When I visited, I drove Raleigh down to Hains Point, and we looked across the water at the lights. In spite of being retarded, he seems very moved by things. He rolled down the window and let the wind blow across his face. I slowed the car almost to a stop, and he put his hand on my hand, like a lover. He wanted me to stop the car entirely so he could look at the lights. I let him look for a long time. On the way home I drove across the bridge into Arlington and took him to Gifford’s for ice cream. He had a banana split, and I pretended not to notice when he ate the toppings with his fingers. Then I washed his fingers with a napkin dipped in a glass of water.

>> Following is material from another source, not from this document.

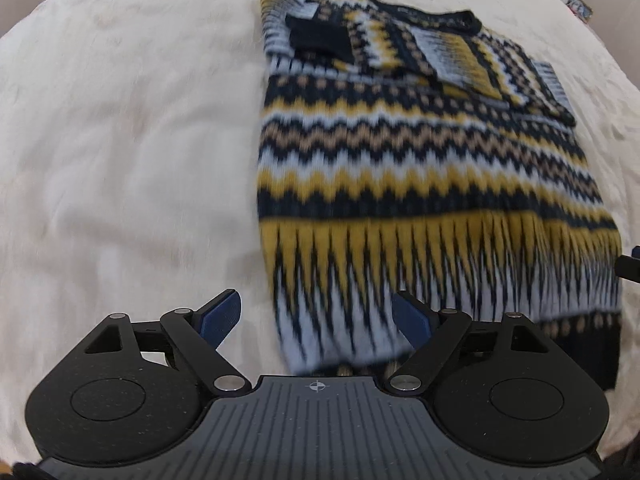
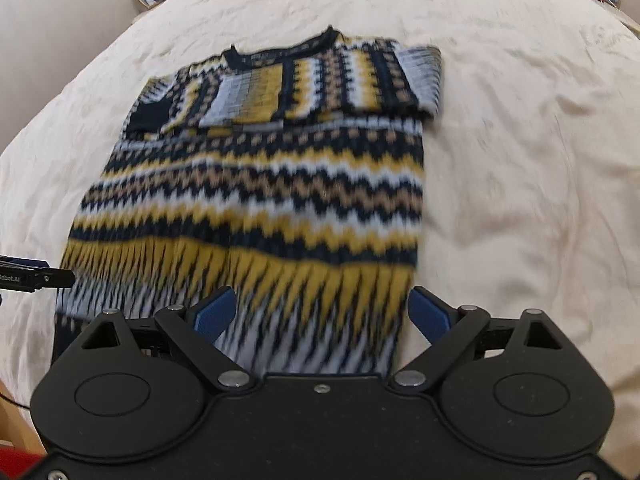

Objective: Fold small clothes
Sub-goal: 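Move both grippers to the sweater's ribbed hem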

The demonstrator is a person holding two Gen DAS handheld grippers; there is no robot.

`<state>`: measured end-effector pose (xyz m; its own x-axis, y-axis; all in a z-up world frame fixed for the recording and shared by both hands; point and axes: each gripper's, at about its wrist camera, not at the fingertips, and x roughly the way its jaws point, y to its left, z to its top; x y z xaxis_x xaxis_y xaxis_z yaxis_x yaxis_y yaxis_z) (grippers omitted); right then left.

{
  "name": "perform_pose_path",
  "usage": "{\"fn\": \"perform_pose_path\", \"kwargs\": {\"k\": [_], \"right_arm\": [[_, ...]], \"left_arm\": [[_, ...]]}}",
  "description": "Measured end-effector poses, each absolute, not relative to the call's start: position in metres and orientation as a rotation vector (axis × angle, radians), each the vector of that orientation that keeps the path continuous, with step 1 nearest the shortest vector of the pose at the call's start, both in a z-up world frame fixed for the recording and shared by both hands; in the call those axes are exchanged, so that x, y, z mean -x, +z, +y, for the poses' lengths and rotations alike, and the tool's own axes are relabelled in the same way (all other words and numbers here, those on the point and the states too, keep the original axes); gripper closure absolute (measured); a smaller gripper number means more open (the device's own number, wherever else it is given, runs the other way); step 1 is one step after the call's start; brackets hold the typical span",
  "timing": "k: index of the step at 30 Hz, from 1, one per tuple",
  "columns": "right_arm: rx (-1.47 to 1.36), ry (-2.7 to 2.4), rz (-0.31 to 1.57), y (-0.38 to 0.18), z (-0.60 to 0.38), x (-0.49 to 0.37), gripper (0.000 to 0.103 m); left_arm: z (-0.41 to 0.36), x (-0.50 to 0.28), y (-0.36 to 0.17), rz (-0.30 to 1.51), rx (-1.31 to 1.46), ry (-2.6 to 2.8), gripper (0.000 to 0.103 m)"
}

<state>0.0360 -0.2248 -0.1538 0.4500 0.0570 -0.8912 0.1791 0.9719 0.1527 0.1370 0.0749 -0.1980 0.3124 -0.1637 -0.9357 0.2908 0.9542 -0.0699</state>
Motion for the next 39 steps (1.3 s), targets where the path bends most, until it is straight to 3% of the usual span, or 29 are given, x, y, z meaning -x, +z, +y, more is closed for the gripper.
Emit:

One day I found him in the bathroom with Daisy, the dog, combing over her body for ticks. There were six or seven ticks in the toilet. He was concentrating so hard that he never looked up. Standing there, I realized that there was now a small bald spot at the top of his head, and that Daisy’s fur was flecked with gray. I reached over him and got aspirin out of the medicine cabinet. Later, when I went back to the bathroom and found Raleigh and Daisy gone, I flushed the toilet so my parents would not be upset. Raleigh sometimes drops pieces of paper into the toilet instead of into the wastebaskets, and my mother goes wild. Sometimes socks are in the toilet. Coins. Pieces of candy.
I stayed for two weeks. On Mondays, before his friend Ed came, Raleigh left the living room until the door had been answered, and then acted surprised to see Ed and his mother. When I took him to Ed’s house, Ed did the same thing. Ed held a newspaper in front of his face at first. “Oh—hello,” Ed finally said. They have been friends for almost thirty years, and the visiting routine has remained the same all that time. I think that by pretending to be surprised, they are trying to enhance the quality of the experience. I play games like this with Corinne when I meet her in the city for lunch. If I get to our table first, I study the menu until she’s right on me; sometimes, if I wait outside the restaurant, I deliberately look at the sidewalk, as if lost in thought, until she speaks.